For many of us, the summer may almost be over, but rest assured that the warm weather isn’t gone just yet, and besides which, it’s never too cold to show off a set of ‘guns’ that would make The Rock envious. For people looking to build a lean, powerful, muscular, and aesthetic physique, one of the first places to begin is your arms, as your arms are often your go-to muscles when it comes to flexing. You could have the widest back, the thickest chest, the roundest shoulders, and the best legs in all the land, but if you have a set of scrawny spaghetti arms you simply are not going to look right. If you’re looking to fill out a T-Shirt slightly larger than an XS, you’re going to have to work your arms and work them well. Despite this however, growing your arms isn’t as difficult as you may have thought, and it is certainly about so much more than simply curling until you’re blue in the face. The main problem that people have with growing their arms and packing quality muscle mass onto their frames, is that they simply aren’t quite sure about which exercises to perform, and how frequently to perform them. As mentioned, we all know that curls are the most popular form of exercise for the arms, particularly the biceps, but that doesn’t mean that’s all you should be doing.
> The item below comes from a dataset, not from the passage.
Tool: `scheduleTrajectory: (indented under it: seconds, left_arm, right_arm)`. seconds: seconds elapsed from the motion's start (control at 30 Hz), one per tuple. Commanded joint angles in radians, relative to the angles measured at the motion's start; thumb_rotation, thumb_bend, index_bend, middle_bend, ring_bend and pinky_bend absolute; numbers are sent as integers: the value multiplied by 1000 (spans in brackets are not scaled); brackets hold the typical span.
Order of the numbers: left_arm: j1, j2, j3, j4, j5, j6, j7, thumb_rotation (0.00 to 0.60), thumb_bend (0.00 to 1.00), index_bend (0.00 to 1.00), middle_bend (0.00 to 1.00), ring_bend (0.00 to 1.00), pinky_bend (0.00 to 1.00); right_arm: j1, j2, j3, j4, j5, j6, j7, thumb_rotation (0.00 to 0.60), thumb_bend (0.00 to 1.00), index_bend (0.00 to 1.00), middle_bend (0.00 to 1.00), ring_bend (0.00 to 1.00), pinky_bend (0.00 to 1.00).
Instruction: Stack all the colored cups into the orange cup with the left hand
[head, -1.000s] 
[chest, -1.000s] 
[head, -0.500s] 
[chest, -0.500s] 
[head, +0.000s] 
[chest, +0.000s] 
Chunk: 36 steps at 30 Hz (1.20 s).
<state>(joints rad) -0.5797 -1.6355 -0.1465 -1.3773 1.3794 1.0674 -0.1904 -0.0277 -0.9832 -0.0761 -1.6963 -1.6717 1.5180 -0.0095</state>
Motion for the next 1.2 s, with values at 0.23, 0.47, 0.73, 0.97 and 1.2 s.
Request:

If you’re fed up of people mistaking your arms for a piece of thread hanging from your T-shirt, take a look at these four, slightly unique and unusual methods of growing your arms and you’ll be flexing the guns in no time at all.

Vary your repetitions

Vary Your Repetitions

When you see most bodybuilders, and everybody else for that matter, training their arms in the gym, if you bother to count how many reps per set they perform, more often than not they’ll be performing the standard 8 – 10 reps. Whilst there is nothing wrong with this, that does not mean that you should perform 8 – 10 reps each and every single session. Instead of this you should try to mix things up a bit, vary your reps, and train in various different rep ranges. The idea is to maximize time under tension so as to really stimulate each muscle fibre as effectively as possible. Now, as for frequency, that depends on which routine you follow. If you have an arm day in which you perform 6 – 8 exercises per session, try to mix things up so go with high reps to begin with, then medium for the next few exercises, and perhaps finish with low reps. The weight will not matter as long as you go to failure. You could even try a few weeks of high reps, then a few of medium, and a few of low reps. Just remember to mix things up, vary your reps, and train in different rep ranges to get maximum muscle stimulation.

Train them more

If your arms simply are not growing, obviously you’re doing something wrong, and one common mistake that people tend to make is not training them frequently enough. If you’re only training them once per week, perhaps with just 2 exercises per muscle group, try increasing your training frequency and either dedicate a day solely to arms, or on days when you do train arms, add another couple of exercises per muscle group. Just remember, it won’t take them long to begin responding to training so even if you need to take a week off and focus solely on arm training, then just go ahead and do it. Alternatively, why not add an extra arm session so that you train arms twice per week instead? After a few weeks you’ll begin to notice vast improvements and then you can think about taking a step back and training them once per week again.

Train them less

Train Them Less

Another common mistake that people tend to make when training arms is to over train them and work them too hard and too frequently. If you feel you need to train them more for a while like we mentioned previously, then that’s fine, but if you’re already training them pretty frequently, you may wish to take a step back and train them less. Some people will train arms every single workout, which is far too much if you’re doing this over and over again. As you may know, overtraining prevents the muscles from repairing themselves properly and as a result they basically will not grow and in actual fact, they may even get smaller and atrophy as you’ll be breaking them down in the gym, and not allowing the body to rebuild them and repair them. If you’re training too frequently, cut back on the amount of exercises/reps you perform for a few weeks, add an extra rest day, and see if that helps.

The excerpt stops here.